--- Problem description ---
Quote the records below word for word, please, from the very first line through the one that contains "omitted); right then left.", and nothing beyond it.

--- Recorded information ---
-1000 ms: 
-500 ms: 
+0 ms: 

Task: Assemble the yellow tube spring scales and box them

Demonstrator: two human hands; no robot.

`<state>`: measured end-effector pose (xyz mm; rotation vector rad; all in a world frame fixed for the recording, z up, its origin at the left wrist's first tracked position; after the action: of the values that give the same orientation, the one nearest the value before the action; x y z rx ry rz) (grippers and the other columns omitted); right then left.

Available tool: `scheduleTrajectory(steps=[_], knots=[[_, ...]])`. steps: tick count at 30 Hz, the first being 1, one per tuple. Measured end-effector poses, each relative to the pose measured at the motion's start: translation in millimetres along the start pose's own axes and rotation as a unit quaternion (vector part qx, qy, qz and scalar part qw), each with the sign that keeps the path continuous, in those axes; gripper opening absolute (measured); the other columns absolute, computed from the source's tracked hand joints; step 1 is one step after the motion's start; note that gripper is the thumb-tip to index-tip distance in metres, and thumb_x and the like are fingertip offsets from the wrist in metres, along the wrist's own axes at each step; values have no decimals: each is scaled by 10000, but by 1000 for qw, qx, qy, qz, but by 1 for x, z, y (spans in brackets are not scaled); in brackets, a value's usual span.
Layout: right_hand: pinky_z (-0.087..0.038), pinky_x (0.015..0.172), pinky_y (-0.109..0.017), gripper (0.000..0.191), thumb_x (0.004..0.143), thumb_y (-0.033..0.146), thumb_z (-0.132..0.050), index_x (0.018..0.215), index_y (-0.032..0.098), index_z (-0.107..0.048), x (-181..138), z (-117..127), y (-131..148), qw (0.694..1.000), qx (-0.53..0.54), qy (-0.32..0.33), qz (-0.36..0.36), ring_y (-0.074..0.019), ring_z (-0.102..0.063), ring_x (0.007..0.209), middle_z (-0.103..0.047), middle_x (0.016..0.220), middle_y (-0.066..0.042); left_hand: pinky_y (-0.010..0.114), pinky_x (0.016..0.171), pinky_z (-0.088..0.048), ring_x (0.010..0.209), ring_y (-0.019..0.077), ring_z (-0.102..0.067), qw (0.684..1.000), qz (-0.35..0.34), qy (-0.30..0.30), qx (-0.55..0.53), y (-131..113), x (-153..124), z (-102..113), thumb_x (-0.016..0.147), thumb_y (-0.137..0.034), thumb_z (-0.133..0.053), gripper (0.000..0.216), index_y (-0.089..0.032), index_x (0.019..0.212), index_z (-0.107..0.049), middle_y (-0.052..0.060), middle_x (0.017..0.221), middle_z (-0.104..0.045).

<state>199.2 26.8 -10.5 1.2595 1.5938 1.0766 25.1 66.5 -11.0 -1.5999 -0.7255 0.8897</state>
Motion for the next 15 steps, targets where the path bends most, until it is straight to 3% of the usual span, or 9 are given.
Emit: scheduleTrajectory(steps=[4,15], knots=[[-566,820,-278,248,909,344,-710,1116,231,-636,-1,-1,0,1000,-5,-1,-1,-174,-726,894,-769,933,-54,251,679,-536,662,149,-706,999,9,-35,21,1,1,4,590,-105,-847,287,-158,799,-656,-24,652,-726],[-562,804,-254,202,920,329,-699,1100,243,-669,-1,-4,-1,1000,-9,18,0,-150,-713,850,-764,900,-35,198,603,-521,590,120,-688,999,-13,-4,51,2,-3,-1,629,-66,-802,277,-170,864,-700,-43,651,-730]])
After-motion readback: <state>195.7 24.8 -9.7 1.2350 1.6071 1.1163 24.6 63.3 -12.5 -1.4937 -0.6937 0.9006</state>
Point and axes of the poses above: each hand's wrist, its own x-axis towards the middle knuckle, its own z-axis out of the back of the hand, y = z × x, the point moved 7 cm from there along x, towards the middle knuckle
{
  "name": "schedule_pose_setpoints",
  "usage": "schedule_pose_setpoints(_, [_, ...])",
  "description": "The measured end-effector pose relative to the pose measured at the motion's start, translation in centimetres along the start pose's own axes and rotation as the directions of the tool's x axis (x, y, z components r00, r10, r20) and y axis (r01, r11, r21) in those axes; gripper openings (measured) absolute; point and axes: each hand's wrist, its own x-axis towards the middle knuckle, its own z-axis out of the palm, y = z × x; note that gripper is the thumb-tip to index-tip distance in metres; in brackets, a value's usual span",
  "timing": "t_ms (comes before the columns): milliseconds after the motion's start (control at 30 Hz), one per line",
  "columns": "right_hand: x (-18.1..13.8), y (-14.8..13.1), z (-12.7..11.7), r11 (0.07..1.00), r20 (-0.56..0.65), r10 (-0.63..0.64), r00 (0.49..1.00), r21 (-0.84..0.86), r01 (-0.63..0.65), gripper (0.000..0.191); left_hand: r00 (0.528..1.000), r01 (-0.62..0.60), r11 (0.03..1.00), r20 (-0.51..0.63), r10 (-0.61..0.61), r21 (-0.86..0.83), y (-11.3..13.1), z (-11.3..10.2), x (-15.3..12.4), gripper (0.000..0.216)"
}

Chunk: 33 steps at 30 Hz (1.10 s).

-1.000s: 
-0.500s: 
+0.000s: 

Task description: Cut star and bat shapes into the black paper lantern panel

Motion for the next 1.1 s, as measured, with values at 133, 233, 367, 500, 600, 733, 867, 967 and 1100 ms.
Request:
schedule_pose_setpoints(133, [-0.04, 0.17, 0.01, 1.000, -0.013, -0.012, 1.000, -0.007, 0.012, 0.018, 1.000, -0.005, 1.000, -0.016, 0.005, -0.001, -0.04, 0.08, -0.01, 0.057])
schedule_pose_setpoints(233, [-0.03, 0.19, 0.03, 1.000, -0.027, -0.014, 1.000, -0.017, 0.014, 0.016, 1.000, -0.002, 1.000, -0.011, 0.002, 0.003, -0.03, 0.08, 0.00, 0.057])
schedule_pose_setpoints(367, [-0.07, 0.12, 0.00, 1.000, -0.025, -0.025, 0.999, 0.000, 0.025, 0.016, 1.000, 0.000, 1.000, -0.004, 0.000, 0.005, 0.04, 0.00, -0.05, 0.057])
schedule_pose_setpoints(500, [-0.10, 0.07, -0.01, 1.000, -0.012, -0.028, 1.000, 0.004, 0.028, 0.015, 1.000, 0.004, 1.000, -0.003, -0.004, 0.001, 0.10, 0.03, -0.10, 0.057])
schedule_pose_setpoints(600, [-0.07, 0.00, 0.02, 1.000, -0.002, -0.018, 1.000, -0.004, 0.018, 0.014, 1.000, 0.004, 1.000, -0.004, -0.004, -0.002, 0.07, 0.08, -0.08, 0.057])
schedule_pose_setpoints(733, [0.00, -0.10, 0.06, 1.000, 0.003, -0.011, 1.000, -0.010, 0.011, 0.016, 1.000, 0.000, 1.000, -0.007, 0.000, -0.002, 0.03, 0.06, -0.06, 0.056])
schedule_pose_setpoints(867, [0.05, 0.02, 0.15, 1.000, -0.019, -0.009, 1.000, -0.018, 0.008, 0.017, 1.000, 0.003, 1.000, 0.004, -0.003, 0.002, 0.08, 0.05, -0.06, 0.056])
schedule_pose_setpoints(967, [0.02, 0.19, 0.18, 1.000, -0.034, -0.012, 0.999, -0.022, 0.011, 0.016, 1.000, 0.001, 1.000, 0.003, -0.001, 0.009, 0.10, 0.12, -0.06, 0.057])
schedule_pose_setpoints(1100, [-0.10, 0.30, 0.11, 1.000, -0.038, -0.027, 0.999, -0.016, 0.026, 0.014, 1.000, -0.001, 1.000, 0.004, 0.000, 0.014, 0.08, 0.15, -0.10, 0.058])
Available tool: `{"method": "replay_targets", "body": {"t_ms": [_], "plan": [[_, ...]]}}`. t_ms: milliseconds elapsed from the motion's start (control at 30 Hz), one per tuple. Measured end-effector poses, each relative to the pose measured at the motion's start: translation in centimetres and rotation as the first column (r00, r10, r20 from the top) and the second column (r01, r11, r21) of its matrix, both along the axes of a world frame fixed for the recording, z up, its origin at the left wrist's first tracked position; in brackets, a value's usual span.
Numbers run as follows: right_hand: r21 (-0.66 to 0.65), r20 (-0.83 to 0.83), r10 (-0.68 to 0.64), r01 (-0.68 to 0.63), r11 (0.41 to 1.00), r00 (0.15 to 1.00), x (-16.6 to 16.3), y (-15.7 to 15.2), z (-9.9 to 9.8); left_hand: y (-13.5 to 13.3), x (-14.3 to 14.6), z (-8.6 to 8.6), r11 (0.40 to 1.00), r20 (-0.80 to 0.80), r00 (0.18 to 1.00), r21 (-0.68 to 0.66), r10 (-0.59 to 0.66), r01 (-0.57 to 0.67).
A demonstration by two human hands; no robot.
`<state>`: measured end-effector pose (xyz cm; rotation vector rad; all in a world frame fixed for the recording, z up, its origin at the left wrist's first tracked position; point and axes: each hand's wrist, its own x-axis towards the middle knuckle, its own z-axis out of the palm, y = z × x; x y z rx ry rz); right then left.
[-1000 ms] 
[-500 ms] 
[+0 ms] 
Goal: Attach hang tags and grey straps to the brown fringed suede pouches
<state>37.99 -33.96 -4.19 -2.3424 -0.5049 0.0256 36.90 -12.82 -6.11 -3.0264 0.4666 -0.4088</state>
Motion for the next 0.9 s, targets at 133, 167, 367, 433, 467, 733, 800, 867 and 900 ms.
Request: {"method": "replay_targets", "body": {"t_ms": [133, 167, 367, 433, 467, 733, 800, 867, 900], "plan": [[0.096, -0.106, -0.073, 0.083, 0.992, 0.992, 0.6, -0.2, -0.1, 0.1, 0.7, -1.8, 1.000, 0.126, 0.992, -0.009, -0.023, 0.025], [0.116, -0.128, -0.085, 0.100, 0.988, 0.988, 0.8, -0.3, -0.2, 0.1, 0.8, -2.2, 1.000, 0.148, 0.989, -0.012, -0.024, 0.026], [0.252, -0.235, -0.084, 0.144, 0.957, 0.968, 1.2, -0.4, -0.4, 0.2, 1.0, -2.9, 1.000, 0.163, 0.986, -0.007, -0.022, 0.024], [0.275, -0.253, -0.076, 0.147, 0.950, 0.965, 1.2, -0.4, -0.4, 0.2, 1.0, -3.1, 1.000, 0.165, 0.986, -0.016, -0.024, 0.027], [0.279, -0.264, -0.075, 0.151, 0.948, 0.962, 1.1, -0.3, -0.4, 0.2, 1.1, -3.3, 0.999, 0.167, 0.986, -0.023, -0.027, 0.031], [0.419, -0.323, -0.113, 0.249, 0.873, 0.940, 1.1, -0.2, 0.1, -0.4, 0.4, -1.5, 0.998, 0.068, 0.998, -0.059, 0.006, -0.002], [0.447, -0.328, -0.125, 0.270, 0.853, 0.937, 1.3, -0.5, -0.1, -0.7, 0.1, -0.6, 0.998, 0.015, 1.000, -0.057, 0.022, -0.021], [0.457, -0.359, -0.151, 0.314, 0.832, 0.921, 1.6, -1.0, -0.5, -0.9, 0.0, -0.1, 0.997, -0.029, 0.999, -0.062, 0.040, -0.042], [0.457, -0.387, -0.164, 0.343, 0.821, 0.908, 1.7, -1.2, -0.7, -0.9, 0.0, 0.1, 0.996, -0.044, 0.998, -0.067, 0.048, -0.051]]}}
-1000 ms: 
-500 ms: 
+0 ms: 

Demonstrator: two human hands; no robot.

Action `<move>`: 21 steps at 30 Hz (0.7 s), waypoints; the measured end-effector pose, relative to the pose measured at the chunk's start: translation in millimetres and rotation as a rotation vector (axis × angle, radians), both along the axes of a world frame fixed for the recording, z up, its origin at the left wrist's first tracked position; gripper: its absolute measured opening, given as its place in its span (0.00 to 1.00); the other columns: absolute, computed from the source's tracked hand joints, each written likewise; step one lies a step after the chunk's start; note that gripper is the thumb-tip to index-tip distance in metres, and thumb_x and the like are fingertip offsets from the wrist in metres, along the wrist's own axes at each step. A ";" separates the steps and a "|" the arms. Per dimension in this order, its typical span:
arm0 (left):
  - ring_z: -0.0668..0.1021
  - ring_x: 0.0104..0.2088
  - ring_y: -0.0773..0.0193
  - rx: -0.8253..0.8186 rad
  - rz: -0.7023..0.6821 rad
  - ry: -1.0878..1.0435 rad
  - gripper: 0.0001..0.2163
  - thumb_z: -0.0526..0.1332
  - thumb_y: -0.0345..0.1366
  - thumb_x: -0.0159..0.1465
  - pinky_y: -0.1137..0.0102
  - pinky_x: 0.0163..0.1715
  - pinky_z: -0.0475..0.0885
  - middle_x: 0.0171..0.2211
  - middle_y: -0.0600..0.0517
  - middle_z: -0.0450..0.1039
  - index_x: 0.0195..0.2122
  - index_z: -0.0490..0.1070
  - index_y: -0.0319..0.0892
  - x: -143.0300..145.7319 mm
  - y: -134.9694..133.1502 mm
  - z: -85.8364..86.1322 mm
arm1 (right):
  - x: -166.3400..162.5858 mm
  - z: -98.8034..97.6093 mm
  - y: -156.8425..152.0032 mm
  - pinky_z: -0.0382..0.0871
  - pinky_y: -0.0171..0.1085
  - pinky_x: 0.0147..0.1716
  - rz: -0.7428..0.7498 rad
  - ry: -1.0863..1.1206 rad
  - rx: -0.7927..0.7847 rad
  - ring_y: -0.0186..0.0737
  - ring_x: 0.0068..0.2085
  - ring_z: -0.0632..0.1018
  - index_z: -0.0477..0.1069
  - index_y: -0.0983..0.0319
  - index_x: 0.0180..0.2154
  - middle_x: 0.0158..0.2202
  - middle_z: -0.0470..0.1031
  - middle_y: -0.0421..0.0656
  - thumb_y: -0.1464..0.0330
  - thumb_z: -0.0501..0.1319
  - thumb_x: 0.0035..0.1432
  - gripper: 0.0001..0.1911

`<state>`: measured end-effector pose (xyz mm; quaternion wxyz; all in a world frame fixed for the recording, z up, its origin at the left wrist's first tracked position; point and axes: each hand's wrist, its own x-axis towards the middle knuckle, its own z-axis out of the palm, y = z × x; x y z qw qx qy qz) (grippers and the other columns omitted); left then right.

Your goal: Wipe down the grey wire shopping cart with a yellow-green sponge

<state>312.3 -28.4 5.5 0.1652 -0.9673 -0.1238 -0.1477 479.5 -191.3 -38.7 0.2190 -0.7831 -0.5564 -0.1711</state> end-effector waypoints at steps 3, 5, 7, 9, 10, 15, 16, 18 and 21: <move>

--- Output of the task ---
-1000 ms: 
-500 ms: 
+0 ms: 

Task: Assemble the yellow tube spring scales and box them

Demonstrator: two human hands; no robot.

`<state>`: measured end-effector pose (xyz mm; rotation vector rad; all in a world frame fixed for the recording, z up, its origin at the left wrist's first tracked position; after the action: of the values that give the same orientation, the one nearest the value before the action; x y z rx ry rz) (grippers and the other columns omitted); right then left.

Nothing else is required to complete this exercise.